The foundation has sent Mazar financial support as well as dozens of Herbert W. Armstrong College students who have labored at and managed areas of her excavations in the City of David and the Ophel. Students and graduates have also helped Dr. Mazar publish her work.
Mr. Flurry has expressed eagerness for the foundation to get back into excavation mode, especially in the City of David. “I personally feel like it’s critical since we know the prophecy of the tombs of the kings,” he said. “I would love for our students to be a part of that.”
Even as it awaits its next open door in Jerusalem, the foundation’s 17th concert series in Edmond is in full swing. Since 1998, thousands of concertgoers have attended series performances by notable artists, including StepCrew, the King’s Singers, the Russian National Ballet Theatre, Kelli O’Hara, the Canadian Brass, the Eroica Trio, The 5 Browns and dozens of others.
Since 2010, the foundation has hosted its musicians and guests at Armstrong Auditorium on the campus of Herbert W. Armstrong College and the headquarters of the pcg. The 44,000-square-foot hall offers a setting of crystal fixtures; cherry, marble and onyx finishes; and precision acoustics.
“We strive to bring the best of the human spirit to one of the most beautiful auditoriums in the world,” Mr. Flurry said. “And at times, we bring performers here when we know they will not draw the biggest audience. We strive to bring some of the most inspiring performers in this world. The size of the audience is not our main concern.”
In 2006, Mr. Flurry renamed the foundation after the late Herbert W. Armstrong, who founded the Worldwide Church of God and the Ambassador International Cultural Foundation. Until his death in 1986, Mr. Armstrong visited more world leaders than any head of state and supported projects including overseas agricultural research, the building of hospitals and children’s parks, and the filming of nationally televised music specials. He produced Quest Magazine for royalty and high-ranking government officials, hosted cultural programs and archaeological exhibits, and constructed the “Carnegie Hall of the West”—Ambassador Auditorium on the Ambassador College campus in Pasadena, California. In 20 seasons and hundreds of concerts and recitals, Ambassador Auditorium hosted some of the best-known performers of the 1970s, 1980s and 1990s: Luciano Pavarotti, Arthur Rubenstein, Yo-Yo Ma, Bing Crosby and others.
After Mr. Armstrong’s successors terminated the Ambassador International Cultural Foundation, Mr. Flurry decided to continue Mr. Armstrong’s disrupted legacy—the charitable work in Jordan that became the Philadelphia Foundation’s first humanitarian project was actually a project that had been abandoned by the Ambassador Foundation.
“[Mr. Armstrong’s] lasting legacy is, we not only teach the world God’s love, but we demonstrate and show it as well,” Mr.

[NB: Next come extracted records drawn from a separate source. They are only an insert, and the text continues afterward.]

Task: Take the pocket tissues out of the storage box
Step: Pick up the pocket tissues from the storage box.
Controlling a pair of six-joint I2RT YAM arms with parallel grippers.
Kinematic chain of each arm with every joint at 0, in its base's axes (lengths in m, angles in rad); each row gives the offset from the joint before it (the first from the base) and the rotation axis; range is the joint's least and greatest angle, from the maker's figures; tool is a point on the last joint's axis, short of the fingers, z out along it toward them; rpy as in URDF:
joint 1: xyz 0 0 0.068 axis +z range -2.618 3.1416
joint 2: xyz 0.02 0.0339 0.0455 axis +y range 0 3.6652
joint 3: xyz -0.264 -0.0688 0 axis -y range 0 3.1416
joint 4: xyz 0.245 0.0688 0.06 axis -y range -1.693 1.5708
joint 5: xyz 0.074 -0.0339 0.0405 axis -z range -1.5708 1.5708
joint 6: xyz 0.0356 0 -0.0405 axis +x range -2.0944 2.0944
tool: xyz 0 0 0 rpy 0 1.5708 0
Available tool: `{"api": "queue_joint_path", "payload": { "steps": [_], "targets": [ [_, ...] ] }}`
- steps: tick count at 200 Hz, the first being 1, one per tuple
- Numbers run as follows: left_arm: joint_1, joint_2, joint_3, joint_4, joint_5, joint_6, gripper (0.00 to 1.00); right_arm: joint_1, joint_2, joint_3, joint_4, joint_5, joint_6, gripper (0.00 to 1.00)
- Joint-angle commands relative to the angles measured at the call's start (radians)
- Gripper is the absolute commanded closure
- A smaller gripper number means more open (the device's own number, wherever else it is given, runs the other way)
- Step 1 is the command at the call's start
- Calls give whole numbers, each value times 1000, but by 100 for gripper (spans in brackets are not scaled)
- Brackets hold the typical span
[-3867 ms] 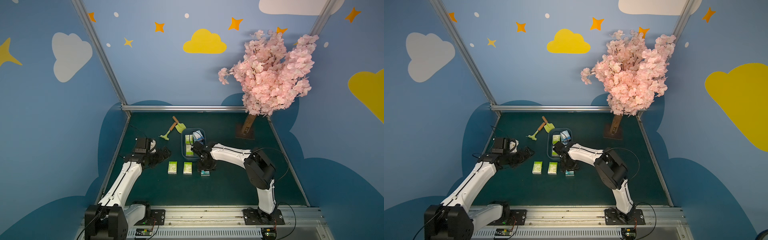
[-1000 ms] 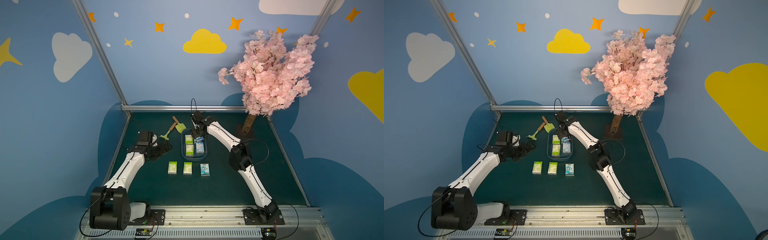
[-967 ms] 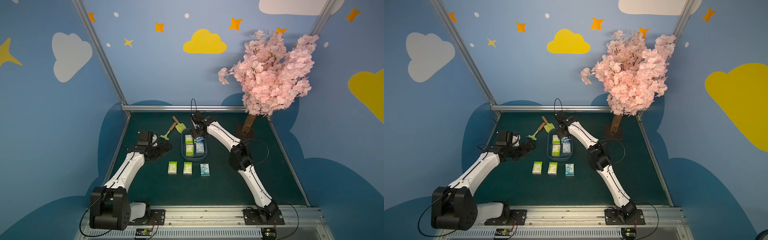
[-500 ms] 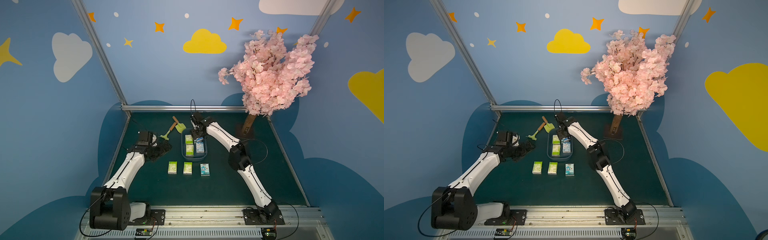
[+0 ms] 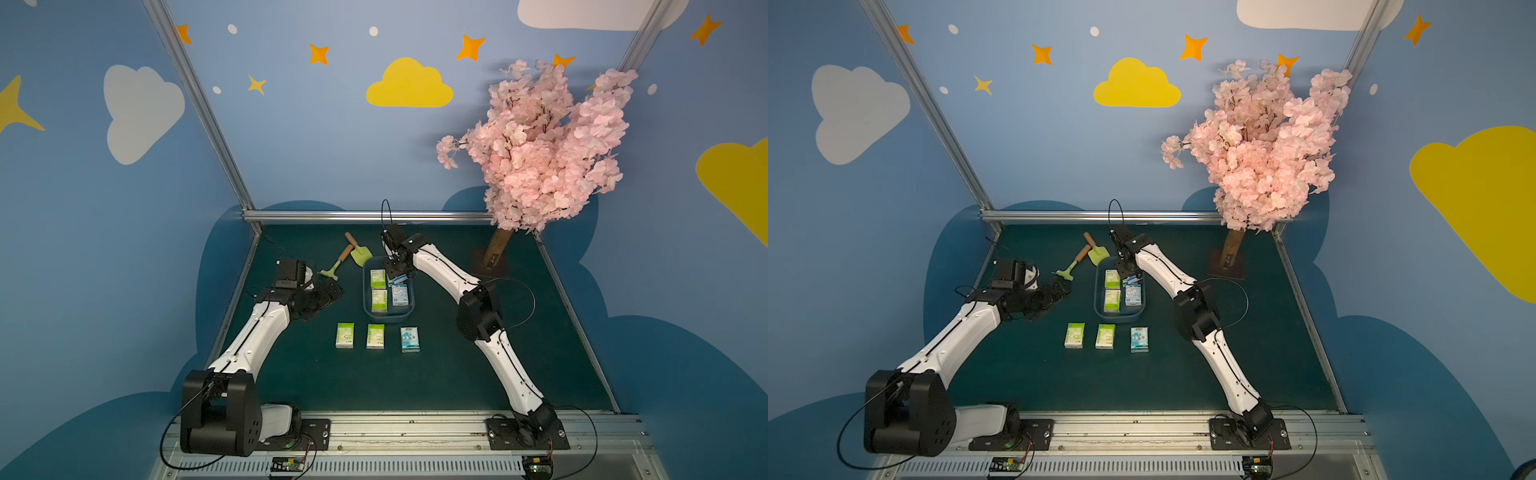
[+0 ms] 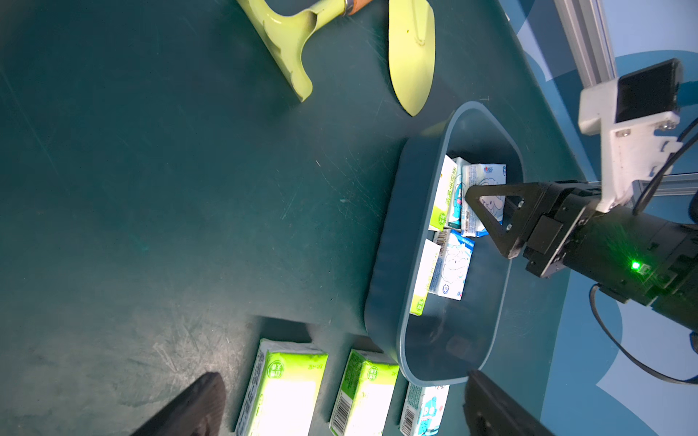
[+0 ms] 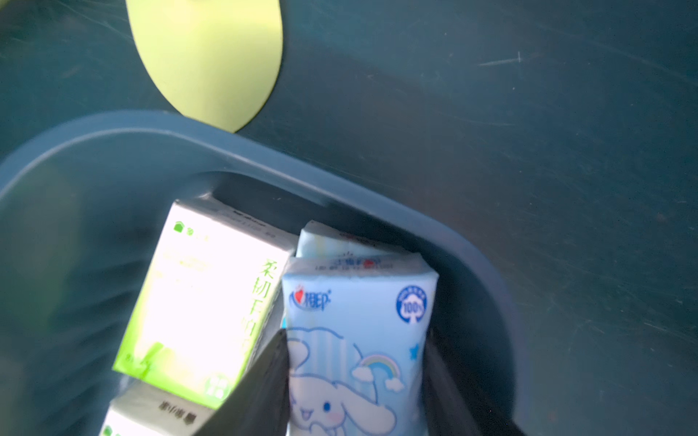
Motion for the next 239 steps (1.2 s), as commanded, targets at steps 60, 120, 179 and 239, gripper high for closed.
{"api": "queue_joint_path", "payload": {
  "steps": [60,120,179,239],
  "targets": [
    [5,-28,27,-9,-10,-2,0,-4,-150,-72,-23,-74,60,48],
    [3,-48,30,-10,-1,-12,0,-9,-265,-168,-25,-75,91,48],
    [-11,-66,11,5,8,-36,0,-20,-452,-383,-25,-49,121,49],
    [-38,-76,-21,22,4,-57,0,-43,-673,-688,-39,-31,135,49]
  ]
}}
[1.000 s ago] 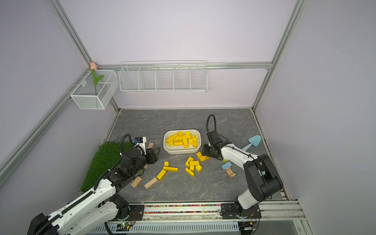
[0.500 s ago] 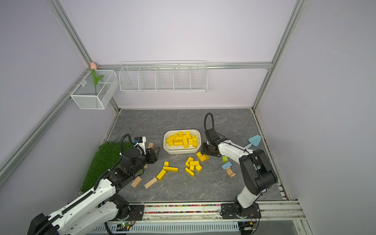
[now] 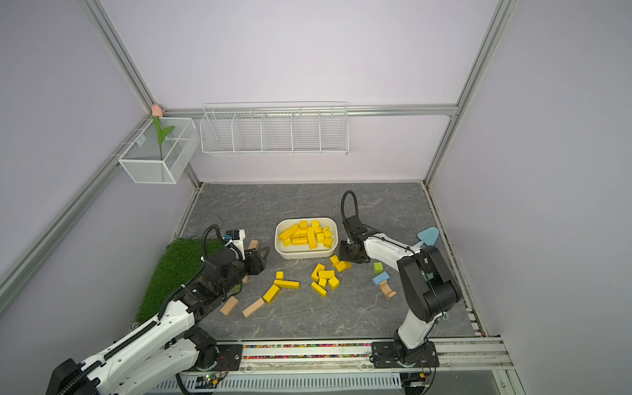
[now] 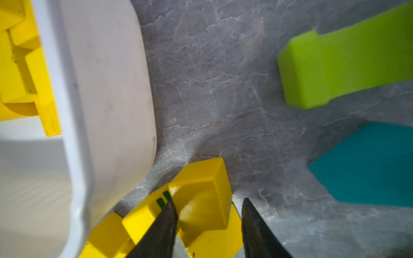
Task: Pick out the yellow building blocks
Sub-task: Pick up the building block from the center of the board.
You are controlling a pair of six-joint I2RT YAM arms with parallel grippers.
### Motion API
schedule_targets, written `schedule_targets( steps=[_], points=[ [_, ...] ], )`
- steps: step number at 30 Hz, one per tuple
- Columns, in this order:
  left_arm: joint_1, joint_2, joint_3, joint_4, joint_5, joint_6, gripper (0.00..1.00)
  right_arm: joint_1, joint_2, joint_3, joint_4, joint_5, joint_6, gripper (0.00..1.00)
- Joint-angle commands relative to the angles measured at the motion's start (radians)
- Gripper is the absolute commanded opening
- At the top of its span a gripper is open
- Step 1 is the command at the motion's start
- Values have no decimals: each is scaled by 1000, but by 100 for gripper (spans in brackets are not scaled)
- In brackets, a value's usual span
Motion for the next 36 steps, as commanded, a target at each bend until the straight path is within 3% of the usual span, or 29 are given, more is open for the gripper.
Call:
schedule_targets(
  steps=[1,15,20,30,36],
  points=[
    [8,-6,-11,11,1,-16,60,6,-5,12,-29,25,8,45],
    [7,-4,-9,12,2,-19,60,5,-15,3,-19,22,7,38],
    [7,-1,-10,12,1,-19,60,6,-17,2,-19,23,8,46],
    [8,1,-9,12,2,-19,60,6,-86,-53,41,47,14,47],
    [8,1,-9,13,4,-18,60,6,-43,-14,33,55,5,46]
  ],
)
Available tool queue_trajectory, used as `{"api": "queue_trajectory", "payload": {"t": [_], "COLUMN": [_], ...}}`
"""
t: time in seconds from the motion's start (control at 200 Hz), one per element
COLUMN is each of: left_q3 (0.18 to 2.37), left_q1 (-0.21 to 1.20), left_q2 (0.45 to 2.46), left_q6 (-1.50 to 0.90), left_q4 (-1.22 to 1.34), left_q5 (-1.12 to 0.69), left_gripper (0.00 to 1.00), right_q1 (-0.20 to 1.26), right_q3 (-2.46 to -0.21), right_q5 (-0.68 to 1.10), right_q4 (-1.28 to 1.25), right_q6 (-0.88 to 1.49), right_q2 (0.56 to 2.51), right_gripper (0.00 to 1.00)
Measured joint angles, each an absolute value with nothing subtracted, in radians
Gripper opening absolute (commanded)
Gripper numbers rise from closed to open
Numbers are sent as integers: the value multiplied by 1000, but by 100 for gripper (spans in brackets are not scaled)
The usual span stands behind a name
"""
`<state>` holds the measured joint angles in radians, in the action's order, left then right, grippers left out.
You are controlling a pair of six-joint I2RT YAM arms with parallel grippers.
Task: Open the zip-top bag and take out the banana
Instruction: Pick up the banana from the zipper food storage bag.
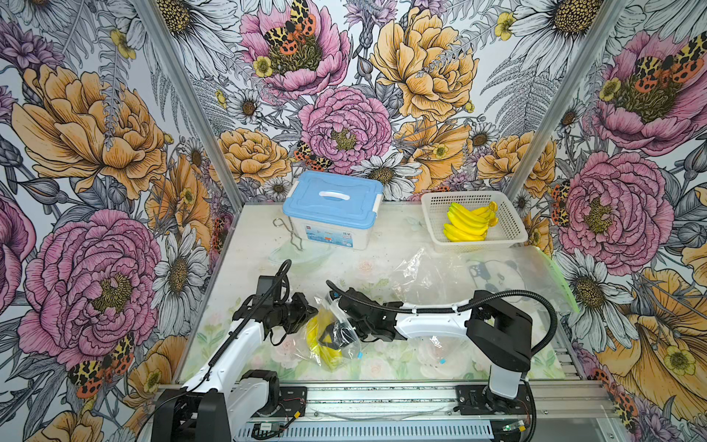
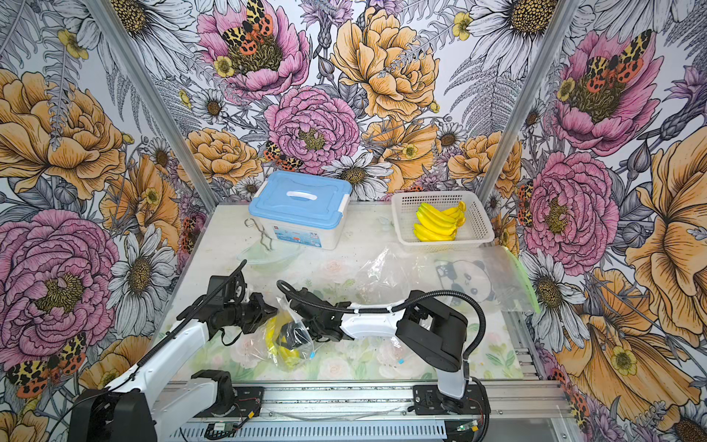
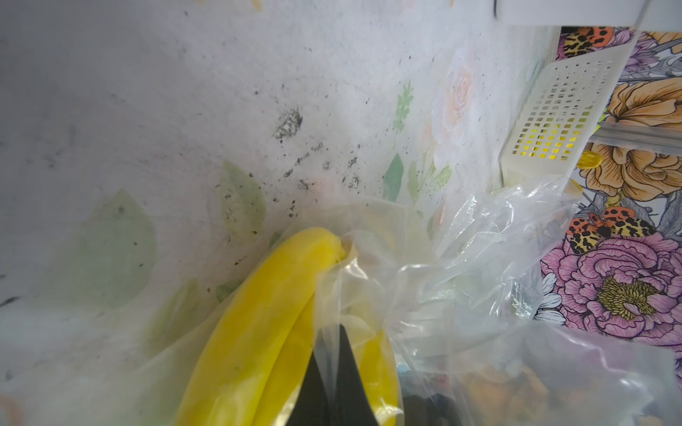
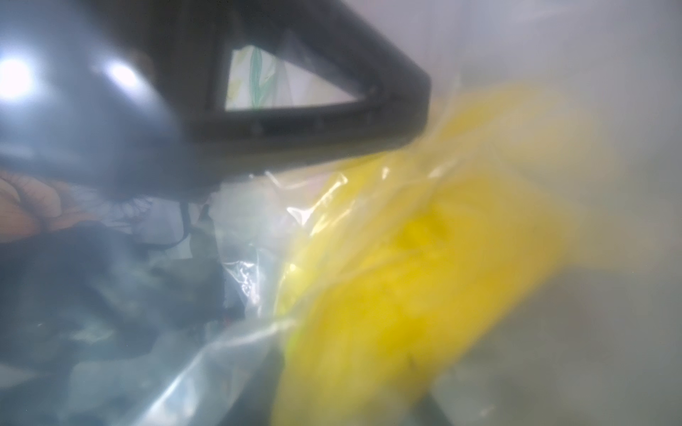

Flurry said. “We can’t just be about words.”
The Armstrong International Cultural Foundation describes its mission as dual: “1) that man is a unique being, possessing vast mental, physical and spiritual potentials—the development of which should be aided and encouraged, and 2) that it is the responsibility of all men to attend to and care for the needs of their fellow men, a precept professed by the vast majority of religions of the world—appropriately summed up in three biblical words: ‘Love thy neighbor.’”
Mr. Flurry said the foundation “has kept God’s Work from being overwhelmed by persecution and criticism. We show the best of the human spirit. Should some get more interested in the Church, they will see we have the best of the Holy Spirit as well.”